There is nothing wrong with creating new words or phrases if they help to better covey a principle, concept or truth. Palmer coined the word Vertebral Subluxation because other terms like misalignment simply did not convey the idea of occlusion of an opening, impingement of a nerve and interference with the transmission of mental impulses. The purpose of language is to clearly convey thought. When words are used that no longer describe a concept we discard them from our vocabulary and make up new ones. In 1895 for example the word “gay” meant an individual who was happy, carefree merry. The era was even called the “gay 90’s”. Today the word has taken on an altogether different meaning and e would confuse people if we described a happy, carefree, merry heterosexual as gay. We need a new or another word to describe the 1895 concept of gay.

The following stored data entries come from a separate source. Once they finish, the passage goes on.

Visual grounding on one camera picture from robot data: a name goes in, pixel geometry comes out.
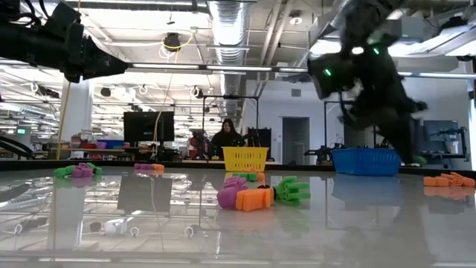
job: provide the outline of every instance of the black monitor
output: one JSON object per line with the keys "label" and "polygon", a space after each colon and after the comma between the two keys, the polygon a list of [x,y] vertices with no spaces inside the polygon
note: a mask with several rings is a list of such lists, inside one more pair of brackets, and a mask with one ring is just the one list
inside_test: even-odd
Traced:
{"label": "black monitor", "polygon": [[[174,141],[173,112],[162,112],[157,124],[157,141]],[[158,112],[125,112],[124,141],[152,141]]]}
{"label": "black monitor", "polygon": [[427,141],[458,141],[456,120],[425,120],[423,127]]}

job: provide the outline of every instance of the long dark hair
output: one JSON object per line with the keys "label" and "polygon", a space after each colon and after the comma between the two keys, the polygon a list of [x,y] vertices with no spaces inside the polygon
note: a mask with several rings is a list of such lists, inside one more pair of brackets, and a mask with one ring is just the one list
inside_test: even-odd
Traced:
{"label": "long dark hair", "polygon": [[235,130],[235,125],[233,124],[233,121],[230,119],[230,118],[226,118],[224,121],[223,121],[223,124],[222,124],[222,130],[220,130],[220,132],[222,134],[226,134],[225,133],[225,130],[223,129],[225,123],[228,123],[228,126],[230,127],[230,133],[229,134],[237,134],[237,131]]}

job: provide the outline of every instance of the yellow basket
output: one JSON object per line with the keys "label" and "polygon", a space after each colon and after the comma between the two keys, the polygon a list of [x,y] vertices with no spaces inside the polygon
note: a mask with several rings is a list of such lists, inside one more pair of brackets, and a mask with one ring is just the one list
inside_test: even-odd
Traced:
{"label": "yellow basket", "polygon": [[225,169],[228,172],[237,172],[245,168],[254,168],[263,172],[268,149],[266,147],[223,147]]}

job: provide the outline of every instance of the black robot
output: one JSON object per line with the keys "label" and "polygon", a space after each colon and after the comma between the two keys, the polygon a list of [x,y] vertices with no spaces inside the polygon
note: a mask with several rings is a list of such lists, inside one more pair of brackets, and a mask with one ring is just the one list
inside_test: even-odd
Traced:
{"label": "black robot", "polygon": [[[409,98],[402,77],[388,53],[398,37],[384,34],[378,42],[369,43],[370,35],[403,1],[350,0],[342,9],[344,23],[339,28],[341,51],[308,61],[308,72],[318,97],[351,90],[360,83],[362,90],[347,110],[341,104],[341,121],[356,130],[376,125],[406,164],[418,162],[413,149],[411,114],[427,109],[424,102]],[[354,48],[363,48],[353,54]]]}

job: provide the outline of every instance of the green led light
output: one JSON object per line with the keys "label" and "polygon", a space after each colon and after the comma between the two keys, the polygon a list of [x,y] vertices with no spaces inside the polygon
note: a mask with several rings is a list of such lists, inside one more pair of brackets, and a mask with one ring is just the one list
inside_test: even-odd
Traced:
{"label": "green led light", "polygon": [[328,68],[324,69],[324,74],[326,76],[331,76],[332,75],[332,73],[330,72],[330,70]]}

Early in the history of the profession, Palmer coined a phrase “straight chiropractic” and its opposite phrase “mixing chiropractic”. A straight chiropractor was one who did not mix medical therapies, medical procedures or medical (outside-in) thinking with chiropractic. It has worked very well for almost a century. Since one’s actions always follow the reality of their thinking except for those individuals who are divorced from reality, there was no problem with the term until relatively recent time. However sometime in the 70’s political/accreditation factors caused some straight chiropractors and straight chiropractic colleges to incorporate a few medical procedure e.g., diagnosis, full body exams and Neurological Orthopedic Tests into their practices and curriculums. They have attempted to justify these procedures as necessary to the practice of straight chiropractic. For some it created confusion in the word straight. Are you a “Sherman straight” or a “Life Straight”? Are you a Palmer Straight or Penn Straight straight (Penn Straight straight??). The survival of the straight (SCASA) colleges and their tenacious adherence to the straight philosophy combined with clearer and clearer presentations of the philosophy has been able to clear up that confusion in the mind of any sincere querying person. At one time a few years back some mistakenly felt, myself included, that we might be better off dropping the word straight. In fact, I wrote an article for this publication to that effect. Fortunately I never published it. We have weathered the confusing period and the term is still the best there is to describe what we do. (Perhaps in 2095 the term “gay” will once again take on its 1895 meaning). For now the term straight chiropractic is the best descriptive phrase for what we do.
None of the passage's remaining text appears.